[Task goal] In the records below, some lines hold the word "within". Copy each of those lines.

◇ ◇ ◇ ◇ ◇ ◇ ◇

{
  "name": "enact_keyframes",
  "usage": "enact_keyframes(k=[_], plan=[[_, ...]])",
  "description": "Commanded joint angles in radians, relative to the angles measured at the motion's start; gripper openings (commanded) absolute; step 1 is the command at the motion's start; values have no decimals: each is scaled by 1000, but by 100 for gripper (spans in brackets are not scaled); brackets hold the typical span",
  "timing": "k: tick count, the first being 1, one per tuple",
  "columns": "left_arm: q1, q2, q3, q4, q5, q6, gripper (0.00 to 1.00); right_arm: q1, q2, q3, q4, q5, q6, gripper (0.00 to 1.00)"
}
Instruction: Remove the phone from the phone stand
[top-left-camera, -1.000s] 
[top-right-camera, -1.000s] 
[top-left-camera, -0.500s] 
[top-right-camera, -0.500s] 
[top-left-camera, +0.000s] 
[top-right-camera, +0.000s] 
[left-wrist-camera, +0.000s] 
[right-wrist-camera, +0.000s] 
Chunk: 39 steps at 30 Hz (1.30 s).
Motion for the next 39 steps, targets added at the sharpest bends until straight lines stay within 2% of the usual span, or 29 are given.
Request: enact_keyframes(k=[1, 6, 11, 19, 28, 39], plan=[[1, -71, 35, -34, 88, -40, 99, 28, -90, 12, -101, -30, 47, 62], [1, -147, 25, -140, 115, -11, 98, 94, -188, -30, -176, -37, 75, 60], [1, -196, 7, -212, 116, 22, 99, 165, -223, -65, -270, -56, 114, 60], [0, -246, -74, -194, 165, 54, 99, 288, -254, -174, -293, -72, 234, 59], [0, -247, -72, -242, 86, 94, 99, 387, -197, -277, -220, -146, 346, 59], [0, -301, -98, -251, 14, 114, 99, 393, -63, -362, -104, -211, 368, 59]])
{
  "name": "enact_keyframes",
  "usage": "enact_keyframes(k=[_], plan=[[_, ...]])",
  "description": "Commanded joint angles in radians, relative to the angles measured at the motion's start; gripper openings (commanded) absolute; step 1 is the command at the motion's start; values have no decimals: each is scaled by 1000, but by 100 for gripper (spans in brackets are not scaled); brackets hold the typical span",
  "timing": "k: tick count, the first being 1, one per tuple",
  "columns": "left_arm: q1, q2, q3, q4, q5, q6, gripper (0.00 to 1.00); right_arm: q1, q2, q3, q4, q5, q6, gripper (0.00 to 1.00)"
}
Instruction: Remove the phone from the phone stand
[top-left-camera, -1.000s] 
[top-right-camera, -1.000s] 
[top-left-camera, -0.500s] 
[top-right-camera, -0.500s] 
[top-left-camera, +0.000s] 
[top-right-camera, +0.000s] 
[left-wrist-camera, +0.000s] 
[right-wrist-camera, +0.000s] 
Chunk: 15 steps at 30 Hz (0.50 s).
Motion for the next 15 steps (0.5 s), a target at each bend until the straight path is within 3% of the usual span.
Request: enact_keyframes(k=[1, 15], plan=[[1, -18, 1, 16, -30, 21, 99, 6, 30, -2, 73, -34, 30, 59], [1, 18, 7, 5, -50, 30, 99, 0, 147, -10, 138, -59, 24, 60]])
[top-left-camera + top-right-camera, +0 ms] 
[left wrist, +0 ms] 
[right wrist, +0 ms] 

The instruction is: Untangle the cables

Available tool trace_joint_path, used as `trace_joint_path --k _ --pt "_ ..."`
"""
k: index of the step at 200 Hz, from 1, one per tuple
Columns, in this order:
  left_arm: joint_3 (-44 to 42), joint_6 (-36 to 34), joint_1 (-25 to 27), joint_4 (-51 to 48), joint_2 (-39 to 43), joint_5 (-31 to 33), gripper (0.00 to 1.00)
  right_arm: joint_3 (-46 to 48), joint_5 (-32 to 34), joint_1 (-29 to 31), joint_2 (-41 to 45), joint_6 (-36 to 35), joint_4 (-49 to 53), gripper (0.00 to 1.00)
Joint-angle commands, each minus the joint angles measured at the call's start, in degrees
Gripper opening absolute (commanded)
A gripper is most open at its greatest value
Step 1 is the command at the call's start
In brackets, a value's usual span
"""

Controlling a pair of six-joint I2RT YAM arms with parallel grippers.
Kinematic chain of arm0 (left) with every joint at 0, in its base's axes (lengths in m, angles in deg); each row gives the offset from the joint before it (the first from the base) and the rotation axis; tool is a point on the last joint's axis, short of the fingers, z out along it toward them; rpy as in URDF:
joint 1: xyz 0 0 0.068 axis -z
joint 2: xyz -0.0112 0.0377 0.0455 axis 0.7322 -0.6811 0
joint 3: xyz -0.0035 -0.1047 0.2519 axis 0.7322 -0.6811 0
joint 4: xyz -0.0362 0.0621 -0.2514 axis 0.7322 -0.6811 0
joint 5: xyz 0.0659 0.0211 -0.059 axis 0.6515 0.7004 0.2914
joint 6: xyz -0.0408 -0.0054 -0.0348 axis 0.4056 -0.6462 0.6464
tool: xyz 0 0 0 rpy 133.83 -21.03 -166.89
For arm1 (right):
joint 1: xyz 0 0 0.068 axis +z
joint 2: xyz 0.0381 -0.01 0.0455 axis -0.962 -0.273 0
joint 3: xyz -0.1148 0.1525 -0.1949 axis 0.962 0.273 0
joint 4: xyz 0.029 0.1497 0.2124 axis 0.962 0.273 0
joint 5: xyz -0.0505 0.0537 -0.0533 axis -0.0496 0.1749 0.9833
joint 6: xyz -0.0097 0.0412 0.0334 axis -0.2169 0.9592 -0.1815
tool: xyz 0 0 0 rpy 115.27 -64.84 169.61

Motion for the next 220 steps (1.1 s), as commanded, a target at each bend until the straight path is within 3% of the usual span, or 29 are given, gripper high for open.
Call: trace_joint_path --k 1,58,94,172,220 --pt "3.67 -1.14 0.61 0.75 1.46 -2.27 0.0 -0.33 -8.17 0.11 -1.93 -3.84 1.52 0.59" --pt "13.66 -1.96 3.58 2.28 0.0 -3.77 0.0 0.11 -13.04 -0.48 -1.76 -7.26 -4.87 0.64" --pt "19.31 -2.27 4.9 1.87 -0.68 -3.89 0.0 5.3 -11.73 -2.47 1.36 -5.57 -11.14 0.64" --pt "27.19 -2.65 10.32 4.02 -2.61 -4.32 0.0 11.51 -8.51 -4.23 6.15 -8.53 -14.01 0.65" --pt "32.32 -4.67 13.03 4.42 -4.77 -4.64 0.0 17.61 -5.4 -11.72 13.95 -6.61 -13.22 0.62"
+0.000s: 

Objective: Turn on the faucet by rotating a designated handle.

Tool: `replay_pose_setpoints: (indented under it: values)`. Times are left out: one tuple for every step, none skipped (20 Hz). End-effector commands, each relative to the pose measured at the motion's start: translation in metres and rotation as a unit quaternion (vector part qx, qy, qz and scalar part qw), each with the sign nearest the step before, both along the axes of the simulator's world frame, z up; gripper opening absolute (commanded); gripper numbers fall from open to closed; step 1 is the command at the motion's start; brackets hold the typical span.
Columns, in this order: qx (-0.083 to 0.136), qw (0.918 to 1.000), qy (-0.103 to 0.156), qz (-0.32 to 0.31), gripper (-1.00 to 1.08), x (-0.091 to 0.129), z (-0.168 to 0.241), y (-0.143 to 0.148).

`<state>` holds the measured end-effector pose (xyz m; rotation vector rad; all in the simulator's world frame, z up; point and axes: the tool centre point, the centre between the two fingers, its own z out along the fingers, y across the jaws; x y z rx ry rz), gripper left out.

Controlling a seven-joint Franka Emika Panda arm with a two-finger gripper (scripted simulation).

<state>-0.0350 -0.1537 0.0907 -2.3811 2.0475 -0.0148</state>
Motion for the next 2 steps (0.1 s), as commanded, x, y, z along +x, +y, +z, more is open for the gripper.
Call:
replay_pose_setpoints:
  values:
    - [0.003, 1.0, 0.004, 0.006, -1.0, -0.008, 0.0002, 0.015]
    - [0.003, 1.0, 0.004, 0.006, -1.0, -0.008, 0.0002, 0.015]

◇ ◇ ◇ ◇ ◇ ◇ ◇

[Final answer]
Motion for the next 39 steps, targets added at the sharpest bends until straight lines stay within 2% of the usual span, or 29 are given.
Motion for the next 15 steps (0.5 s), a target at each bend until the straight path is within 3% of the usual span.
Motion for the next 220 steps (1.1 s), as commanded, a target at each bend until the straight path is within 3% of the usual span, or 29 are given, gripper high for open.

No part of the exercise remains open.